YOUR OBJECTIVE: Only the pictures are to be left out; please reproduce everything else in the data exactly.

SOURCE MATERIAL:
....
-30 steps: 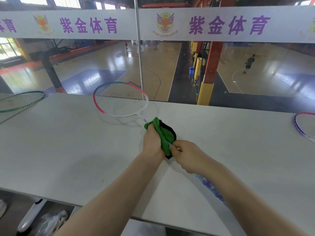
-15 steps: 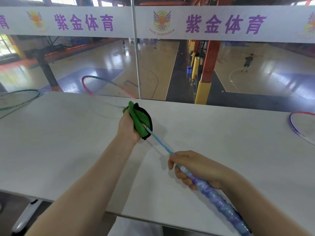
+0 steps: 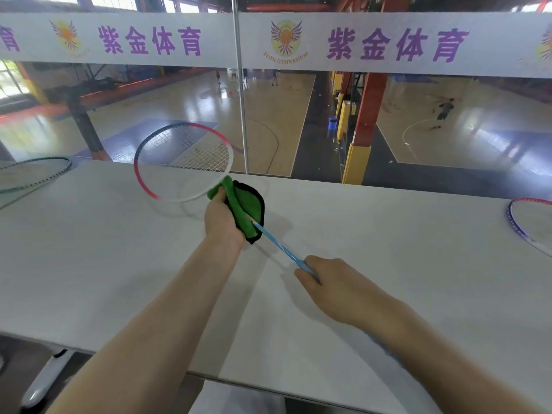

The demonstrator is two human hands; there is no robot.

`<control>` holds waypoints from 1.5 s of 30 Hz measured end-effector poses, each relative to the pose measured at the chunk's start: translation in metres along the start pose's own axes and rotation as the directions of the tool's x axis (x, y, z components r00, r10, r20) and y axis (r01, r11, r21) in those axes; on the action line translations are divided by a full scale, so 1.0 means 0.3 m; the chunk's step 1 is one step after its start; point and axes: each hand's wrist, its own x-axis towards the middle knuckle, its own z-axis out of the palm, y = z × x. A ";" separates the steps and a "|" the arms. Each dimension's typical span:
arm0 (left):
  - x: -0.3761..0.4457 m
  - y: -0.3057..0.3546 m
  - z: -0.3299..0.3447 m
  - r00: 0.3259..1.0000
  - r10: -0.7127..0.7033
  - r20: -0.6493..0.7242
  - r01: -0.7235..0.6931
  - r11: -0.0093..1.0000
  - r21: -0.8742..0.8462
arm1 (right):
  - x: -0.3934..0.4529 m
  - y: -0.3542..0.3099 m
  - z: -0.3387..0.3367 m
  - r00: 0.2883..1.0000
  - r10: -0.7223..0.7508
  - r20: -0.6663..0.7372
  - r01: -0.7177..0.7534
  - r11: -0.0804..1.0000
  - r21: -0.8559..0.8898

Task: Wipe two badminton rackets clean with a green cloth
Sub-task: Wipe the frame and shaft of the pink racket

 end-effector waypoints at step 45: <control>-0.085 0.026 0.075 0.978 0.206 0.042 -0.207 0.978 0.000 | 0.034 0.003 -0.088 0.992 -0.016 0.123 -0.043 0.885 0.464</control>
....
ANSWER TO THE EXERCISE:
-30 steps: 
-15 steps: 
+0 steps: 

The demonstrator is two human hands; there is no robot.

`<control>` holds waypoints from 1.5 s of 30 Hz measured end-effector poses, each relative to the pose measured at the chunk's start: translation in metres along the start pose's own axes and rotation as the directions of the tool's x axis (x, y, z components r00, r10, r20) and y axis (r01, r11, r21) in those axes; on the action line translations are divided by a full scale, so 1.0 means 0.3 m; the chunk's step 1 is one step after its start; point and axes: each hand's wrist, its own x-axis towards the middle knuckle, its own z-axis out of the palm, y = z × x. A ";" separates the steps and a "|" the arms. Each dimension's typical span:
arm0 (left):
  - x: -0.3761..0.4457 m
  - y: -0.3057..0.3546 m
  - z: -0.3299..0.3447 m
  - r00: 0.3259..1.0000
  - r10: -0.7127..0.7033
  - r20: -0.6493..0.7242
  - r01: -0.7235..0.6931
  - r11: -0.0093..1.0000
  - r21: -0.8742..0.8462
arm1 (right):
  - x: -0.3934..0.4529 m
  - y: -0.3542..0.3099 m
  - z: -0.3387..0.3367 m
  - r00: 0.2883..1.0000
  - r10: -0.7223..0.7508
  - r20: -0.6663..0.7372
  - r01: -0.7177..0.7534
  - r11: -0.0804..1.0000
  - r21: -0.8559..0.8898

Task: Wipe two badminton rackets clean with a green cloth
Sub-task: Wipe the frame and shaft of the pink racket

 end-effector waypoints at step 45: <control>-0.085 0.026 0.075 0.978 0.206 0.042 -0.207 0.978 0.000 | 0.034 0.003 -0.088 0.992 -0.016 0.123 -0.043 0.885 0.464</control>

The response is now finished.